Udall was shot by the SS, on recapture, after a mass escape from a prisoner-of-war camp in Germany. The marriage — in the estimation of those always prepared to appraise explicitly other people’s intimate relationships — was judged to have been only moderately happy. There were no children. There was also, even the most inquisitorial conceded, no gossip about infidelities on either side, although Udall was always reported to be ‘difficult’. Quite soon after her husband’s death, Rosie married a Pole called Andreszlwsiski, a second-lieutenant, though not at all young. I never came across him at the Titian during my period of liaison duty, but his appointment there, Polish GHQ in London, sounded fairly inconsiderable even within terms of the rank. Andreszlwsiski, as it turned out, was suffering from an incurable disease. He died only a few months after the wedding. Rosie resumed her maiden name.

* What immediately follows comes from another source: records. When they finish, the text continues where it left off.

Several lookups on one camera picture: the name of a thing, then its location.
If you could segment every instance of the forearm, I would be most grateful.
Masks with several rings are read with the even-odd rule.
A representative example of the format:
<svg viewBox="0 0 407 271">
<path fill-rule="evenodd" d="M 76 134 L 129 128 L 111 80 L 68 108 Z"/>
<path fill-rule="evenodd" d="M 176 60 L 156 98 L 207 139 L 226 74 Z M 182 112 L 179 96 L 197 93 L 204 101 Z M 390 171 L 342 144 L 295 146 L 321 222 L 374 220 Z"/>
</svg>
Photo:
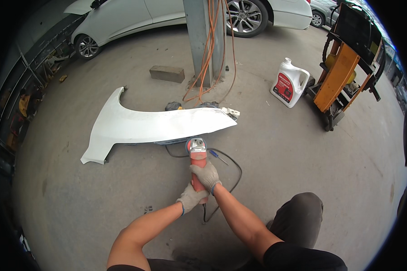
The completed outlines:
<svg viewBox="0 0 407 271">
<path fill-rule="evenodd" d="M 214 197 L 229 227 L 259 261 L 262 262 L 264 253 L 272 244 L 282 241 L 272 234 L 252 211 L 239 203 L 222 185 L 216 184 Z"/>
<path fill-rule="evenodd" d="M 125 234 L 127 240 L 143 247 L 168 225 L 178 219 L 181 214 L 182 204 L 177 202 L 166 208 L 142 215 L 123 229 L 118 238 Z"/>
<path fill-rule="evenodd" d="M 128 227 L 121 230 L 114 241 L 107 260 L 107 268 L 117 264 L 126 264 L 150 270 L 142 247 L 181 214 L 182 204 L 178 202 L 153 213 L 145 214 L 131 222 Z"/>
</svg>

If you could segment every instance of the garage floor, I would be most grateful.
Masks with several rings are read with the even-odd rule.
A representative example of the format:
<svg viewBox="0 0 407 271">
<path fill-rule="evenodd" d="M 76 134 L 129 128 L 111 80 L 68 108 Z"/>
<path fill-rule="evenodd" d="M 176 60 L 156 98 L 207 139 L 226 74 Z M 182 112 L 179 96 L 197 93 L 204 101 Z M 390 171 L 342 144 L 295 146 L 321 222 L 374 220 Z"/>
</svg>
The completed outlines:
<svg viewBox="0 0 407 271">
<path fill-rule="evenodd" d="M 381 101 L 362 93 L 334 132 L 323 130 L 309 96 L 288 109 L 269 93 L 284 57 L 319 77 L 326 32 L 269 26 L 254 38 L 235 38 L 237 79 L 221 106 L 241 116 L 237 126 L 203 138 L 242 166 L 243 179 L 233 194 L 264 222 L 295 194 L 316 193 L 324 214 L 315 248 L 361 270 L 391 229 L 407 184 L 404 117 L 391 84 L 382 76 L 376 86 Z M 232 82 L 230 37 L 227 44 L 230 71 L 205 100 L 220 100 Z M 153 65 L 182 67 L 186 80 L 153 80 Z M 62 74 L 68 78 L 59 84 Z M 181 100 L 193 74 L 185 25 L 111 42 L 92 61 L 77 59 L 59 71 L 18 152 L 13 181 L 17 213 L 43 270 L 105 270 L 122 228 L 146 207 L 157 210 L 179 197 L 190 181 L 190 161 L 170 157 L 164 147 L 115 145 L 105 165 L 82 165 L 80 158 L 99 111 L 117 87 L 129 87 L 123 106 L 163 111 L 169 101 Z M 364 77 L 358 71 L 358 81 Z M 184 147 L 171 146 L 171 151 L 183 154 Z M 210 159 L 224 186 L 232 187 L 237 168 Z M 209 205 L 215 208 L 214 199 Z M 201 225 L 202 215 L 198 206 L 179 218 L 144 247 L 145 255 L 171 259 L 174 250 L 187 251 L 228 270 L 244 262 L 249 254 L 222 213 L 207 225 Z"/>
</svg>

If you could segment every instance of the car wheel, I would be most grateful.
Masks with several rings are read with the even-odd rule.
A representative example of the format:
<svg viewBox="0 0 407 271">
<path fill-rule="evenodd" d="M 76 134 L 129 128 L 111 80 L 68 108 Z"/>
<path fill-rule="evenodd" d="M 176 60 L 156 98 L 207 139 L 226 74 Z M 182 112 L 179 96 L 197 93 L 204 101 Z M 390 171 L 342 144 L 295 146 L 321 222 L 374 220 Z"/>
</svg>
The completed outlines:
<svg viewBox="0 0 407 271">
<path fill-rule="evenodd" d="M 315 27 L 321 27 L 325 23 L 324 16 L 318 11 L 314 10 L 312 12 L 311 25 Z"/>
<path fill-rule="evenodd" d="M 228 0 L 226 10 L 227 33 L 235 37 L 250 38 L 258 35 L 267 26 L 268 13 L 259 0 Z"/>
<path fill-rule="evenodd" d="M 101 52 L 101 47 L 98 46 L 93 38 L 88 35 L 81 35 L 77 39 L 75 50 L 78 57 L 84 60 L 90 60 Z"/>
</svg>

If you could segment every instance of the brick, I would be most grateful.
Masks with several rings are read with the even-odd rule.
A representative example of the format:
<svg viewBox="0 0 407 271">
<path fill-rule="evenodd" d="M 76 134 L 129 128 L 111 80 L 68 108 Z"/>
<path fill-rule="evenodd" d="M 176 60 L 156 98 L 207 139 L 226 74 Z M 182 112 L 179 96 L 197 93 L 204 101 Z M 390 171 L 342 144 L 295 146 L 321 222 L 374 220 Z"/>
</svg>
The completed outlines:
<svg viewBox="0 0 407 271">
<path fill-rule="evenodd" d="M 152 79 L 171 81 L 176 83 L 182 83 L 185 79 L 184 69 L 167 67 L 167 66 L 153 66 L 149 72 Z"/>
</svg>

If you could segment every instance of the knee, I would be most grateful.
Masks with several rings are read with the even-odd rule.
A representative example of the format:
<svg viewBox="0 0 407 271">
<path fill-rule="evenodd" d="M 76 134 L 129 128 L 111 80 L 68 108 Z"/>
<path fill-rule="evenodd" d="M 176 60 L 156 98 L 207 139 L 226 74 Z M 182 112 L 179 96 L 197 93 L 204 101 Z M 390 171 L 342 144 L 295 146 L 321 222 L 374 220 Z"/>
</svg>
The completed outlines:
<svg viewBox="0 0 407 271">
<path fill-rule="evenodd" d="M 323 205 L 322 201 L 320 198 L 315 195 L 312 192 L 305 192 L 305 193 L 300 193 L 291 199 L 291 204 L 294 204 L 297 206 L 297 208 L 302 208 L 302 209 L 321 209 L 321 212 L 323 210 Z"/>
</svg>

‘I’ve just been talking to your wife. We’d never met before, though I knew her sister Susan Tolland before she married. I hear you didn’t guess that I was the mysterious lady in the background of Fission.’
‘Was this arranged by Widmerpool?’
‘The Frog Footman? Yes, indirectly. He used to do business when he was at Donners-Brebner with my cousin James Klein. Talking of Donners-Brebner, did you go to the Donners picture sale? I can’t think why Lady Donners did not keep more of them herself. There must be quite a lot of money left in spite of death duties — though one never knows how a man like Sir Magnus Donners may have left everything.’
‘If I’d been Matilda, I’d have kept the Toulouse-Lautrec.’
‘Of course you must have known Matilda Donners when she was married to Hugh Moreland. Matilda and I don’t much like each other, though we pretend to. Do you realize that a relation of mine — Isadore Manasch — was painted by Lautrec? Isn’t that smart? A café scene, in the gallery at Albi. Isadore’s slumped on a chair in the background. The Lautrec picture’s the only thing that keeps his slim volume of Symbolist verse from complete oblivion. Isadore’s branch of the family are still embarrassed if you talk about him. He was very disreputable.’